▶ BRIEF: Transcribe every record that appears below, exactly and in full.

[Dataset items]
======

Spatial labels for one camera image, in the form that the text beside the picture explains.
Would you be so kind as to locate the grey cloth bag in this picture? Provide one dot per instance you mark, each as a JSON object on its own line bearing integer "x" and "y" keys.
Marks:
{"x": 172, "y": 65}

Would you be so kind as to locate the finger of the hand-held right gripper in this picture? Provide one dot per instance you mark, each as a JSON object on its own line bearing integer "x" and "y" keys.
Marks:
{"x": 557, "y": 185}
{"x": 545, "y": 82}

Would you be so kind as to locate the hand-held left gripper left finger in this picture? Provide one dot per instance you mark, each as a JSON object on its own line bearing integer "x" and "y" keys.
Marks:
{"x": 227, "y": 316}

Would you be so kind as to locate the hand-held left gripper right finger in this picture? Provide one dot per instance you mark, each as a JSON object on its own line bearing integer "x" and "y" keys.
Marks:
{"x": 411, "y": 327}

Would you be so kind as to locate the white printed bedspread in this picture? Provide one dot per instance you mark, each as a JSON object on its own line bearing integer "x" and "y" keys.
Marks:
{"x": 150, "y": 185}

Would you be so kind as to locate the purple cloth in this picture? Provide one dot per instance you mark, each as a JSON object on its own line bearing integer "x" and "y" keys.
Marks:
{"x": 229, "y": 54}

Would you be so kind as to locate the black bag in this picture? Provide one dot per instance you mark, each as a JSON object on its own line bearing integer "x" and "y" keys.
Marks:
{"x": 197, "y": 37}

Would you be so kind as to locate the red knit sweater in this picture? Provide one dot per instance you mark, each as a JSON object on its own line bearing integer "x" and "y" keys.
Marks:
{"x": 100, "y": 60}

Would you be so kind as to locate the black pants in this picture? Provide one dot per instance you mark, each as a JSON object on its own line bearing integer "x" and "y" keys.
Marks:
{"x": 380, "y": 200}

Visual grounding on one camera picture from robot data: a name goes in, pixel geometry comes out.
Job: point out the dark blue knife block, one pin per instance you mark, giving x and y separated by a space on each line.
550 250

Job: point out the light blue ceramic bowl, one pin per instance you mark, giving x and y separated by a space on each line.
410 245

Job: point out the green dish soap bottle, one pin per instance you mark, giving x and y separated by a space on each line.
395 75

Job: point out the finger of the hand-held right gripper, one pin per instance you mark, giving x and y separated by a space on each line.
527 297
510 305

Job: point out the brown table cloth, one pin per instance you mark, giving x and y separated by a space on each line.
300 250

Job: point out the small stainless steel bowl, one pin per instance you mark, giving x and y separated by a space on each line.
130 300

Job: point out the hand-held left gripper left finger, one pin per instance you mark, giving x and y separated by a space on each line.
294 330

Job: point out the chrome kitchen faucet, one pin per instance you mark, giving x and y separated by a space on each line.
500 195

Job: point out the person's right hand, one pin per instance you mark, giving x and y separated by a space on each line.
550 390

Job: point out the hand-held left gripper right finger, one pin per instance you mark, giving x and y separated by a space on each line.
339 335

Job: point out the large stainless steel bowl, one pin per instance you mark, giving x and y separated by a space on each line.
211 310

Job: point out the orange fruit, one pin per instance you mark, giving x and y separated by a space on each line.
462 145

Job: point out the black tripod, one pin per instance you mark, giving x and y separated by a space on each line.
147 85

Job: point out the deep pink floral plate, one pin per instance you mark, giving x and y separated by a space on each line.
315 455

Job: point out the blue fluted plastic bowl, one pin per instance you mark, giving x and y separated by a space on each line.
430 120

======

▶ WRITTEN RESPONSE:
Spatial labels for one camera image, in the form that the text beside the picture explains.
Would you be so kind as to locate the grey cloth bag in this picture? Provide one dot per instance you mark, each as a JSON object on its own line bearing integer "x" and "y" keys.
Marks:
{"x": 172, "y": 65}

Would you be so kind as to locate the finger of the hand-held right gripper in this picture? Provide one dot per instance you mark, each as a JSON object on its own line bearing integer "x" and "y" keys.
Marks:
{"x": 557, "y": 185}
{"x": 545, "y": 82}

Would you be so kind as to locate the hand-held left gripper left finger in this picture? Provide one dot per instance you mark, each as a JSON object on its own line bearing integer "x" and "y" keys.
Marks:
{"x": 227, "y": 316}

Would you be so kind as to locate the hand-held left gripper right finger in this picture? Provide one dot per instance you mark, each as a JSON object on its own line bearing integer "x" and "y" keys.
Marks:
{"x": 411, "y": 327}

Would you be so kind as to locate the white printed bedspread in this picture? Provide one dot per instance you mark, each as a JSON object on its own line bearing integer "x" and "y" keys.
Marks:
{"x": 150, "y": 185}

Would you be so kind as to locate the purple cloth in this picture? Provide one dot per instance you mark, each as a JSON object on its own line bearing integer "x" and "y" keys.
Marks:
{"x": 229, "y": 54}

Would you be so kind as to locate the black bag in this picture? Provide one dot per instance you mark, each as a JSON object on its own line bearing integer "x" and "y" keys.
Marks:
{"x": 197, "y": 37}

Would you be so kind as to locate the red knit sweater in this picture? Provide one dot per instance you mark, each as a JSON object on its own line bearing integer "x" and "y" keys.
Marks:
{"x": 100, "y": 60}

Would you be so kind as to locate the black pants in this picture? Provide one dot per instance you mark, each as a JSON object on its own line bearing integer "x" and "y" keys.
Marks:
{"x": 380, "y": 200}

Visual grounding on one camera picture from robot data: a name goes in, pixel geometry comes out.
Job: point out the dark blue knife block, one pin per instance you mark, giving x and y separated by a space on each line.
550 250

Job: point out the light blue ceramic bowl, one pin per instance you mark, giving x and y separated by a space on each line.
410 245

Job: point out the green dish soap bottle, one pin per instance you mark, giving x and y separated by a space on each line.
395 75

Job: point out the finger of the hand-held right gripper, one pin per instance you mark, giving x and y separated by a space on each line.
527 297
510 305

Job: point out the brown table cloth, one pin per instance you mark, giving x and y separated by a space on each line.
300 250

Job: point out the small stainless steel bowl, one pin per instance you mark, giving x and y separated by a space on each line.
130 300

Job: point out the hand-held left gripper left finger, one pin per instance you mark, giving x and y separated by a space on each line.
294 330

Job: point out the chrome kitchen faucet, one pin per instance you mark, giving x and y separated by a space on each line.
500 195

Job: point out the person's right hand, one pin per instance you mark, giving x and y separated by a space on each line.
550 390

Job: point out the hand-held left gripper right finger, one pin per instance you mark, giving x and y separated by a space on each line.
339 335

Job: point out the large stainless steel bowl, one pin per instance you mark, giving x and y separated by a space on each line.
211 310

Job: point out the orange fruit, one pin per instance you mark, giving x and y separated by a space on each line.
462 145

Job: point out the black tripod, one pin per instance you mark, giving x and y separated by a space on each line.
147 85

Job: point out the deep pink floral plate, one pin per instance you mark, giving x and y separated by a space on each line.
315 455

Job: point out the blue fluted plastic bowl, one pin per instance you mark, giving x and y separated by a space on each line.
430 120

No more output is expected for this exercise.